Pull every line that holds the word "pastel" from the entries.

Items listed in a dataset:
+ + + + +

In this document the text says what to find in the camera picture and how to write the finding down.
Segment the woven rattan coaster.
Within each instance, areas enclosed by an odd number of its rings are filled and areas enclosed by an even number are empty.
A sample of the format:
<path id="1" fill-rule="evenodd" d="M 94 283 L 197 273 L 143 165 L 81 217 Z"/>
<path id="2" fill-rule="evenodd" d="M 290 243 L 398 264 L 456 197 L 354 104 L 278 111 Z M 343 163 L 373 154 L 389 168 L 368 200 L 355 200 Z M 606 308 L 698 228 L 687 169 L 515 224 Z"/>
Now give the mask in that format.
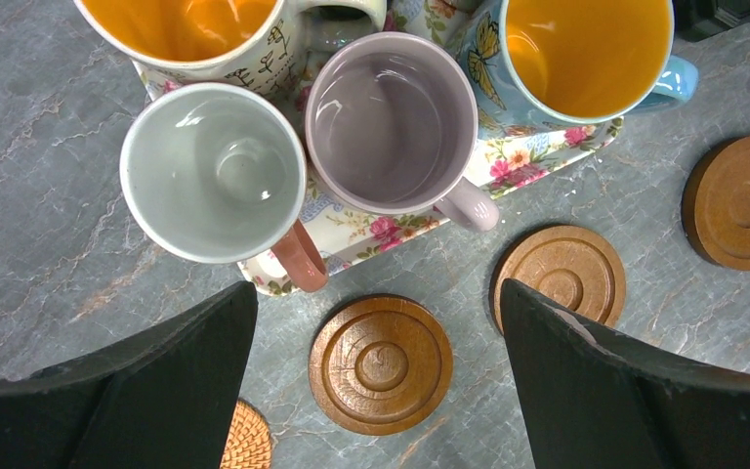
<path id="1" fill-rule="evenodd" d="M 271 433 L 267 420 L 243 400 L 235 406 L 221 469 L 270 469 Z"/>

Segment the blue mug orange inside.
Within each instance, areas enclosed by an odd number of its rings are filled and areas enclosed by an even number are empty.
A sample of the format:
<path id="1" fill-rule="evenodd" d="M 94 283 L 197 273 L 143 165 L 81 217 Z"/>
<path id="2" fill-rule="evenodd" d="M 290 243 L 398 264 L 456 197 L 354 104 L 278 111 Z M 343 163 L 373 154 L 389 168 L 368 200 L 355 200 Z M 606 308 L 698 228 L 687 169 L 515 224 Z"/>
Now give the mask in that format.
<path id="1" fill-rule="evenodd" d="M 673 55 L 674 32 L 669 1 L 484 1 L 445 49 L 495 139 L 687 103 L 699 72 Z"/>

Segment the wooden coaster four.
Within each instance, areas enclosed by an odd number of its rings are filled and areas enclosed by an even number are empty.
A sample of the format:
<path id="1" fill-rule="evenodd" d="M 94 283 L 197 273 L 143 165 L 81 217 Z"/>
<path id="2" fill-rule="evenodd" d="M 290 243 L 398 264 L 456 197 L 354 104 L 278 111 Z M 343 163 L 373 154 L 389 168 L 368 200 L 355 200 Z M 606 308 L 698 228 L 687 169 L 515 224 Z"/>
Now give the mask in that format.
<path id="1" fill-rule="evenodd" d="M 696 163 L 683 192 L 682 223 L 703 259 L 750 271 L 750 136 L 723 141 Z"/>

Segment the wooden coaster one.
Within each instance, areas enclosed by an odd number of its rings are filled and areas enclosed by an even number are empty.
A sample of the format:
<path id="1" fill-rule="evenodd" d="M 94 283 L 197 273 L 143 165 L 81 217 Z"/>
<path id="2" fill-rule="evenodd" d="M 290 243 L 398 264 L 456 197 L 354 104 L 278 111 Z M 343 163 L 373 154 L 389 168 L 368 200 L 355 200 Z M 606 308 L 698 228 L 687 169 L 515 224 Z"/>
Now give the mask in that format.
<path id="1" fill-rule="evenodd" d="M 453 352 L 443 326 L 420 303 L 365 295 L 328 315 L 312 342 L 308 373 L 330 420 L 385 436 L 422 422 L 443 401 Z"/>

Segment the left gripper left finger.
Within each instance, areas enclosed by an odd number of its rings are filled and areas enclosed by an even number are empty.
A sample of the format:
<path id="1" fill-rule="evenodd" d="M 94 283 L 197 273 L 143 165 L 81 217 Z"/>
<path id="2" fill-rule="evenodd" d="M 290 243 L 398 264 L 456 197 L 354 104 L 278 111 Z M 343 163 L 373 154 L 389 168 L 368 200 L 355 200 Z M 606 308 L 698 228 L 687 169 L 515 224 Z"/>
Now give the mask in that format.
<path id="1" fill-rule="evenodd" d="M 177 316 L 0 380 L 0 468 L 216 468 L 258 314 L 237 282 Z"/>

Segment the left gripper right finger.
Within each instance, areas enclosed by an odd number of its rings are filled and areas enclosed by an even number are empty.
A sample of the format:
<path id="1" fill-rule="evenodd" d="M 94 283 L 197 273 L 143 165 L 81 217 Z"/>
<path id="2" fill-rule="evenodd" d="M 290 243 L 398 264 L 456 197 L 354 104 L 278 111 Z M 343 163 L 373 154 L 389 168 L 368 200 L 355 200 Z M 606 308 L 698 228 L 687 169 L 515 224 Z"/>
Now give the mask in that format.
<path id="1" fill-rule="evenodd" d="M 504 338 L 539 468 L 750 468 L 750 374 L 691 360 L 507 279 Z"/>

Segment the wooden coaster three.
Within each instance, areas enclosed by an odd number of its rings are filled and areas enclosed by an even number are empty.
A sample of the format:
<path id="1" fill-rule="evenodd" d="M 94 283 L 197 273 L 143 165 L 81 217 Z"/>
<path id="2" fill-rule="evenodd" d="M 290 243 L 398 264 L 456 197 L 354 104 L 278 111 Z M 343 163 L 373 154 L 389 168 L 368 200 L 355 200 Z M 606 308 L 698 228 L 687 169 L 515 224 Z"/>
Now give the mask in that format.
<path id="1" fill-rule="evenodd" d="M 627 297 L 624 266 L 614 247 L 601 235 L 578 226 L 537 230 L 501 256 L 489 287 L 490 312 L 498 331 L 503 330 L 501 286 L 508 278 L 611 328 Z"/>

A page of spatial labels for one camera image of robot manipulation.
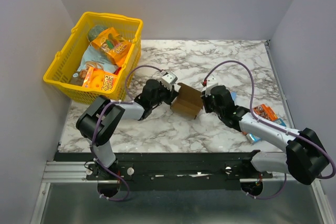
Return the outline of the brown cardboard paper box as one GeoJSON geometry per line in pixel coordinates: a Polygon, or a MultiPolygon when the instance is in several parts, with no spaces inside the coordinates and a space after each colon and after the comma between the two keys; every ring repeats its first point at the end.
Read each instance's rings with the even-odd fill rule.
{"type": "Polygon", "coordinates": [[[187,118],[196,119],[203,109],[202,93],[182,82],[177,85],[180,88],[178,96],[171,105],[171,110],[187,118]]]}

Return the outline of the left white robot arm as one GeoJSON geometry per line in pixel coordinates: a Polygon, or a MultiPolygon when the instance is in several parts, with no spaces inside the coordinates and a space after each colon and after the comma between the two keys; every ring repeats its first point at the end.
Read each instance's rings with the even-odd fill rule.
{"type": "Polygon", "coordinates": [[[121,120],[142,121],[162,103],[170,105],[179,94],[174,89],[177,77],[167,74],[160,80],[146,81],[142,93],[131,102],[110,100],[100,95],[76,122],[76,128],[88,139],[91,152],[100,164],[98,173],[104,179],[116,175],[116,155],[110,139],[121,120]]]}

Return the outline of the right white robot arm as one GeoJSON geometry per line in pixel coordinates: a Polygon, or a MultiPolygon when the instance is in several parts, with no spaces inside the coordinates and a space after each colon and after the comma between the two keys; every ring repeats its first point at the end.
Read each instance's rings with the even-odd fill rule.
{"type": "Polygon", "coordinates": [[[255,177],[259,172],[278,172],[310,185],[331,164],[313,130],[299,131],[257,118],[250,109],[235,105],[225,86],[204,87],[202,100],[205,112],[215,113],[227,127],[251,133],[281,150],[279,153],[259,151],[243,162],[241,171],[246,177],[255,177]]]}

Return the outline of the orange snack box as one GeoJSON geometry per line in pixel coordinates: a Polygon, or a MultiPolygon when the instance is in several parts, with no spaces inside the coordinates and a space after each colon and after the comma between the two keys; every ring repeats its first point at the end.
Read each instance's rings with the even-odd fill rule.
{"type": "Polygon", "coordinates": [[[256,115],[272,122],[278,119],[277,114],[266,104],[261,104],[254,107],[253,111],[256,115]]]}

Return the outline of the blue rectangular pack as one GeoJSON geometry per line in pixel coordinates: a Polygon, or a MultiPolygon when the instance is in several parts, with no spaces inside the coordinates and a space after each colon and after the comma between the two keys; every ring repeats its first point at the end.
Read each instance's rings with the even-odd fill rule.
{"type": "Polygon", "coordinates": [[[231,92],[230,93],[232,100],[235,102],[237,98],[237,93],[236,92],[231,92]]]}

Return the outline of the orange sponge daddy package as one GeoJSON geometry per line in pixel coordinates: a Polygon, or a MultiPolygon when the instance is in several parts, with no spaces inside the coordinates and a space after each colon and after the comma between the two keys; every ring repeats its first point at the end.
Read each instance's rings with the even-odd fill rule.
{"type": "Polygon", "coordinates": [[[117,78],[118,76],[113,73],[90,67],[84,78],[82,87],[96,91],[110,92],[113,89],[117,78]]]}

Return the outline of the teal white small packet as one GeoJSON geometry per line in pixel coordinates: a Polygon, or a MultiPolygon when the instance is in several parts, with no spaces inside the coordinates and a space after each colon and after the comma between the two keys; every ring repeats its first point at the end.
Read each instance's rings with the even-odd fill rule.
{"type": "Polygon", "coordinates": [[[286,127],[285,122],[283,121],[282,118],[277,118],[276,120],[273,121],[274,123],[286,127]]]}

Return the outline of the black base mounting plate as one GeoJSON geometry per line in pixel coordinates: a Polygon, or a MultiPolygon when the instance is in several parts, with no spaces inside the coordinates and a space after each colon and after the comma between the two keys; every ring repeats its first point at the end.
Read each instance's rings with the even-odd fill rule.
{"type": "Polygon", "coordinates": [[[131,191],[240,190],[242,184],[272,178],[259,172],[251,159],[257,151],[241,153],[117,153],[111,170],[89,164],[87,180],[131,191]]]}

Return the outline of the orange gummy candy bag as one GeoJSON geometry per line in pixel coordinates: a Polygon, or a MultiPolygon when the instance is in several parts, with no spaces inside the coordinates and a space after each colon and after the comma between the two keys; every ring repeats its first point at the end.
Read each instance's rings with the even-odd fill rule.
{"type": "Polygon", "coordinates": [[[113,65],[117,65],[119,68],[123,66],[132,45],[114,27],[103,30],[90,44],[94,49],[103,53],[113,65]]]}

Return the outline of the light blue snack bag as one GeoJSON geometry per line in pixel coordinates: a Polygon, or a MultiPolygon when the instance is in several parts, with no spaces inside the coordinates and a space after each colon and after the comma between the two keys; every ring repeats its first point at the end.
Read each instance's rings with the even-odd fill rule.
{"type": "Polygon", "coordinates": [[[109,73],[115,73],[118,69],[118,66],[112,64],[106,55],[97,51],[92,46],[88,46],[82,56],[81,63],[77,70],[78,76],[84,79],[90,67],[97,68],[109,73]]]}

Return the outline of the green round scouring pad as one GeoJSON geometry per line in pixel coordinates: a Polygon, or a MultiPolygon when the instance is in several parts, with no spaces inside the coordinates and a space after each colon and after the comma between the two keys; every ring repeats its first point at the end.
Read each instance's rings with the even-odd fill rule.
{"type": "Polygon", "coordinates": [[[89,42],[95,40],[99,36],[99,34],[105,31],[106,29],[108,29],[108,27],[103,25],[95,25],[94,27],[92,27],[87,35],[89,42]]]}

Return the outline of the yellow plastic basket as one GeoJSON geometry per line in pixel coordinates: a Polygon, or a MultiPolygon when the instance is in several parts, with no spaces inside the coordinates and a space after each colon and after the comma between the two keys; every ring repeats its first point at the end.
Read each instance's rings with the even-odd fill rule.
{"type": "Polygon", "coordinates": [[[141,33],[143,21],[119,14],[85,12],[71,30],[71,35],[62,50],[43,76],[47,84],[54,85],[73,101],[91,104],[97,96],[105,95],[112,100],[124,100],[125,87],[130,85],[133,75],[130,72],[138,65],[141,57],[141,33]],[[70,84],[70,79],[78,69],[82,55],[89,46],[87,33],[95,25],[114,27],[122,37],[132,42],[118,78],[110,92],[97,91],[70,84]]]}

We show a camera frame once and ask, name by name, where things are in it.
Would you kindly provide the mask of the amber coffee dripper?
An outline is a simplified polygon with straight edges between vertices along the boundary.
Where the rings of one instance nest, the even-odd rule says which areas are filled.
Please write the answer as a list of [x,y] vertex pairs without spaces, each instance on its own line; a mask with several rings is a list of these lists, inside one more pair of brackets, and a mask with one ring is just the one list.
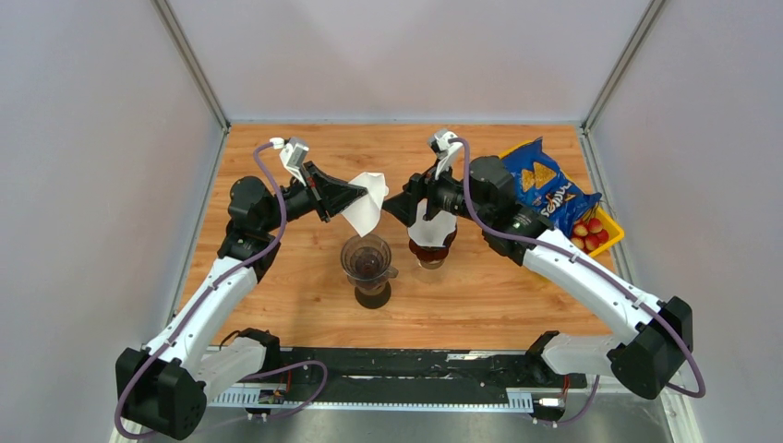
[[441,246],[421,246],[417,244],[413,239],[409,240],[408,246],[410,251],[414,254],[417,260],[425,257],[446,257],[449,255],[451,245],[457,236],[457,231],[454,231],[446,236],[444,244]]

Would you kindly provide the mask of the grey smoky coffee dripper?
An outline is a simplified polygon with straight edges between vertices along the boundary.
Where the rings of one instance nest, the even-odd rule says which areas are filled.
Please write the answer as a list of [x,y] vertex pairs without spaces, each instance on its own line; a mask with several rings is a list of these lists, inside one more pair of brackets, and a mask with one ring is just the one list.
[[391,247],[373,233],[349,238],[340,261],[347,280],[361,295],[380,296],[399,274],[392,265]]

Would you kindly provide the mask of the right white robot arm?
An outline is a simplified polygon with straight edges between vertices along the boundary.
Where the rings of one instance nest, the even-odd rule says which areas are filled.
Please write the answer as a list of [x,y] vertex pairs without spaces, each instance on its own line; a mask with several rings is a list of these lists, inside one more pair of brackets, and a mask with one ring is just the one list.
[[662,301],[589,257],[517,200],[514,178],[498,157],[470,161],[461,180],[436,168],[414,174],[382,207],[408,228],[431,227],[445,214],[473,220],[492,250],[556,283],[610,328],[606,336],[542,334],[527,360],[535,383],[584,374],[614,377],[648,400],[665,388],[693,398],[706,394],[693,358],[691,307],[676,296]]

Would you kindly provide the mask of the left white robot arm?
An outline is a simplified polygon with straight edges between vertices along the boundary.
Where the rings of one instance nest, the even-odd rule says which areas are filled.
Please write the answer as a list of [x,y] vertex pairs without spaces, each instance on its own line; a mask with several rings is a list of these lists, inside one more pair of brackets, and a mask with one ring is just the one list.
[[349,182],[304,163],[289,186],[256,176],[230,189],[226,236],[211,270],[180,313],[140,349],[125,349],[115,363],[118,401],[116,430],[136,434],[124,420],[178,440],[194,433],[208,404],[236,382],[253,375],[270,382],[282,371],[278,339],[247,329],[217,353],[211,339],[235,307],[263,279],[273,263],[288,222],[310,212],[323,222],[342,214],[359,233],[378,223],[388,195],[382,173],[362,173]]

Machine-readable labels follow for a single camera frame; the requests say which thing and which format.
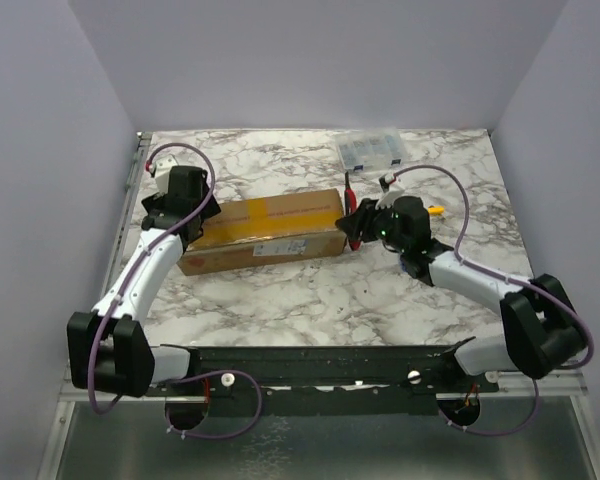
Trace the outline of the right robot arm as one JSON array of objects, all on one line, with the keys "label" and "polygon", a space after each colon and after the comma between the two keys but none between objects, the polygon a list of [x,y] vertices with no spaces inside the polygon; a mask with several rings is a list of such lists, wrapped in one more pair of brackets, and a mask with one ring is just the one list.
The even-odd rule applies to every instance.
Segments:
[{"label": "right robot arm", "polygon": [[500,315],[502,334],[462,341],[452,348],[451,359],[440,365],[439,378],[449,390],[461,391],[488,371],[519,371],[541,379],[588,346],[556,278],[526,279],[470,267],[451,246],[432,236],[430,214],[418,197],[399,197],[388,208],[363,199],[335,226],[353,242],[380,241],[397,252],[412,278],[453,291]]}]

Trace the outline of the red utility knife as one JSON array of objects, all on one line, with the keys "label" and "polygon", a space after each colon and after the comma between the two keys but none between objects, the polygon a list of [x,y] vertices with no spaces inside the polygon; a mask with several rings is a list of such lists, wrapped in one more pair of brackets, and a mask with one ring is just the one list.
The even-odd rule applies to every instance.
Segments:
[{"label": "red utility knife", "polygon": [[[344,213],[346,216],[348,216],[348,215],[354,213],[356,209],[357,209],[356,195],[351,188],[349,172],[346,172],[345,173],[345,188],[344,188]],[[351,240],[350,238],[347,238],[347,242],[348,242],[349,248],[352,251],[357,251],[361,246],[360,241],[354,241],[354,240]]]}]

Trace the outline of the brown cardboard express box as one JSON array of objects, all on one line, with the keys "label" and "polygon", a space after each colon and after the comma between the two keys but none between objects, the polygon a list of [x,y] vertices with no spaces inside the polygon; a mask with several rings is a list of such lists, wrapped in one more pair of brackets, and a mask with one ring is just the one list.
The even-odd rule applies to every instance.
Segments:
[{"label": "brown cardboard express box", "polygon": [[340,255],[344,216],[335,189],[225,202],[178,262],[186,276]]}]

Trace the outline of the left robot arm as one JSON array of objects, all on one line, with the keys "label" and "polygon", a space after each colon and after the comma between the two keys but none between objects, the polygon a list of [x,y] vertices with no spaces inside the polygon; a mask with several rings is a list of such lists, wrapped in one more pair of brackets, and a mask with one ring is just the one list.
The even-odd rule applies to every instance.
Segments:
[{"label": "left robot arm", "polygon": [[165,192],[142,201],[146,215],[133,255],[105,296],[67,324],[71,380],[87,391],[142,397],[167,382],[186,395],[200,385],[201,371],[182,347],[150,346],[143,329],[148,311],[169,271],[203,235],[203,224],[220,207],[213,196],[212,169],[175,166]]}]

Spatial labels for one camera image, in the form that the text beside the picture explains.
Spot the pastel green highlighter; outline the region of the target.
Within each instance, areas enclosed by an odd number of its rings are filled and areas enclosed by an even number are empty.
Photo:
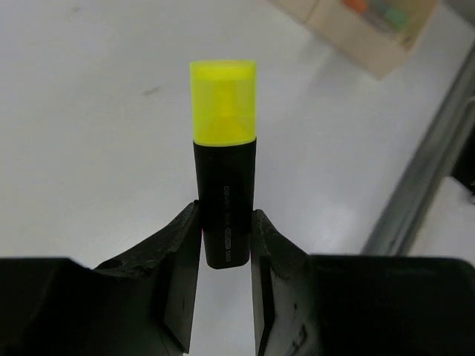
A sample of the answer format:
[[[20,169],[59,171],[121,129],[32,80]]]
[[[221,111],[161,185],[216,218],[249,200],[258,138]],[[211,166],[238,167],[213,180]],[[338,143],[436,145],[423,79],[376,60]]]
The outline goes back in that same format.
[[[388,1],[370,1],[370,8],[395,31],[404,30],[410,22],[410,17],[405,11],[389,4]]]

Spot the yellow cap black highlighter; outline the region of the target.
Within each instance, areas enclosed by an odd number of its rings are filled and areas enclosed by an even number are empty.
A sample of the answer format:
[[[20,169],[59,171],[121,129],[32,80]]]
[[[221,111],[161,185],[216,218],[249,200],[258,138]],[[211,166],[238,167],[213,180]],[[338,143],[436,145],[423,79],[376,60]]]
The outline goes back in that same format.
[[[194,161],[206,262],[214,269],[249,260],[257,152],[257,64],[190,64]]]

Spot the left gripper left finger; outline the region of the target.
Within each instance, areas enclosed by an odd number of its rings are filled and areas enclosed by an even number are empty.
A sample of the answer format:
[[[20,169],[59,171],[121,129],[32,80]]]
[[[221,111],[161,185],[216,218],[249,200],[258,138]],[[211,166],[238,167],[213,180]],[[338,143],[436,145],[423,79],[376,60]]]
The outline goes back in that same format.
[[[66,257],[1,260],[3,355],[184,355],[200,259],[199,205],[87,268]]]

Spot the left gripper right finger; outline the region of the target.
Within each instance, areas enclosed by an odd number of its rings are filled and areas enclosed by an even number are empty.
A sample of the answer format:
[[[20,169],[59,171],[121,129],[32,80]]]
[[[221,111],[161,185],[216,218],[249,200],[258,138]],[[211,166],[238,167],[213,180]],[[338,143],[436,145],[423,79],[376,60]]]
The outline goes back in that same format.
[[[252,215],[257,355],[472,355],[474,267],[439,257],[308,254]]]

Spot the pastel orange cap highlighter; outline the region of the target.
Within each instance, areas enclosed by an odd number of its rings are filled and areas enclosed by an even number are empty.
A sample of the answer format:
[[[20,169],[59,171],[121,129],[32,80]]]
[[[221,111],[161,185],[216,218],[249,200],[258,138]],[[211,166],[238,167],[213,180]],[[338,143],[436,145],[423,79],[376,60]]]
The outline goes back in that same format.
[[[369,9],[369,4],[365,0],[343,0],[342,2],[356,13],[364,13]]]

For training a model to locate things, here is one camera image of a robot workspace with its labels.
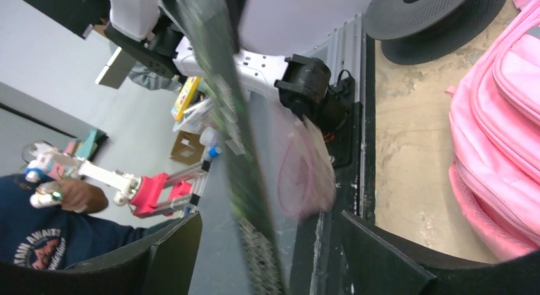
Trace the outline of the pink backpack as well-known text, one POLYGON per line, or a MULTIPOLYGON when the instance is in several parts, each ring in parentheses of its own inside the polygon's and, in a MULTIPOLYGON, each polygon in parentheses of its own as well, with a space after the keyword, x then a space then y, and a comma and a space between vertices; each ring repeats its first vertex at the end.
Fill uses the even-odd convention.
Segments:
POLYGON ((520 13, 448 92, 462 214, 501 261, 539 249, 539 0, 520 13))

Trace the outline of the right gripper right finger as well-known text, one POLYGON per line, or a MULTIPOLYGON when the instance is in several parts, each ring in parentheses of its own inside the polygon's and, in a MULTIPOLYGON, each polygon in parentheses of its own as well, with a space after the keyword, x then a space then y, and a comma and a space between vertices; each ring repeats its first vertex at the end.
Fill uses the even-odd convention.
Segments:
POLYGON ((497 264, 438 252, 341 214, 348 276, 358 294, 539 294, 539 251, 497 264))

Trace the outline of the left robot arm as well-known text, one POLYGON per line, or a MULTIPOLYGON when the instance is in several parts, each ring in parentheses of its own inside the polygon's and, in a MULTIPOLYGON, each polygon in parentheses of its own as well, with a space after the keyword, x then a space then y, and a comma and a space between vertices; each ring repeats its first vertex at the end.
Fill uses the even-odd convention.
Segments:
POLYGON ((243 50, 238 25, 246 0, 109 0, 105 33, 152 73, 184 82, 223 72, 245 93, 282 104, 323 131, 340 128, 349 109, 329 85, 324 61, 243 50))

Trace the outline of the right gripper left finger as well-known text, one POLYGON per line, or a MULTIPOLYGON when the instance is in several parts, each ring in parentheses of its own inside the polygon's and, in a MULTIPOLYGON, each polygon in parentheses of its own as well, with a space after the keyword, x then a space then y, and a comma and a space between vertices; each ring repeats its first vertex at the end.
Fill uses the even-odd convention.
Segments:
POLYGON ((1 294, 188 294, 202 233, 198 212, 66 270, 1 264, 1 294))

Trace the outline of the green book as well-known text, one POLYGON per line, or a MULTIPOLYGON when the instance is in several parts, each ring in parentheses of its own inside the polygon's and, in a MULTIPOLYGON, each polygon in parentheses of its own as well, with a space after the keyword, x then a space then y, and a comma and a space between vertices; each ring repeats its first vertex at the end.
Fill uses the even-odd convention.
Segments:
POLYGON ((253 294, 288 294, 271 211, 234 56, 238 31, 226 0, 162 0, 180 19, 213 91, 232 212, 253 294))

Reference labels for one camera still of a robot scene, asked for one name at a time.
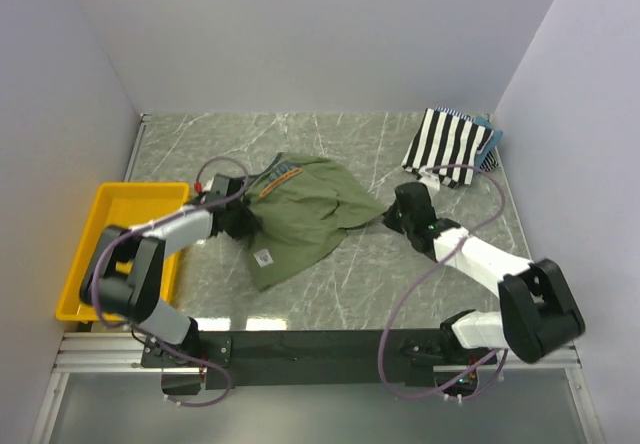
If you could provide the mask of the olive green tank top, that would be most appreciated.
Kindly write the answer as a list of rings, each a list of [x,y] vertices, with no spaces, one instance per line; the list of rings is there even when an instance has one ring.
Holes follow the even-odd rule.
[[[326,157],[279,153],[245,194],[259,229],[245,240],[256,289],[280,284],[327,257],[386,207],[343,165]]]

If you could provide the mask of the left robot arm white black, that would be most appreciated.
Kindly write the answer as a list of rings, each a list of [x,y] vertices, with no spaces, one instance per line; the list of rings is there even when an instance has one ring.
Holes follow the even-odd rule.
[[[80,301],[114,314],[164,342],[164,353],[186,366],[205,355],[197,322],[161,296],[165,260],[220,233],[241,240],[260,224],[245,190],[251,179],[216,175],[179,209],[145,224],[107,226],[79,290]]]

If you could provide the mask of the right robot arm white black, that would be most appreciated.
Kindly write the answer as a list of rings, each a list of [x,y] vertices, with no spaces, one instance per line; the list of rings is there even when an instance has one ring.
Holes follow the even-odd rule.
[[[533,364],[586,331],[557,263],[509,254],[461,224],[439,218],[423,183],[395,189],[384,224],[404,235],[418,253],[461,272],[499,300],[495,312],[466,310],[441,323],[436,349],[447,361],[460,363],[484,348],[510,350]]]

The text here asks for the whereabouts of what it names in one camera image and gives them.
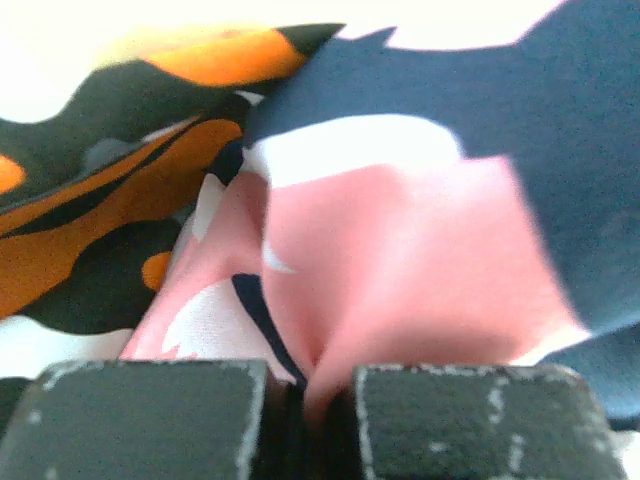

+ + + + +

● Your response
Spot the pastel green highlighter; outline the region of the target.
Spot the pastel orange cap highlighter; outline the region of the target.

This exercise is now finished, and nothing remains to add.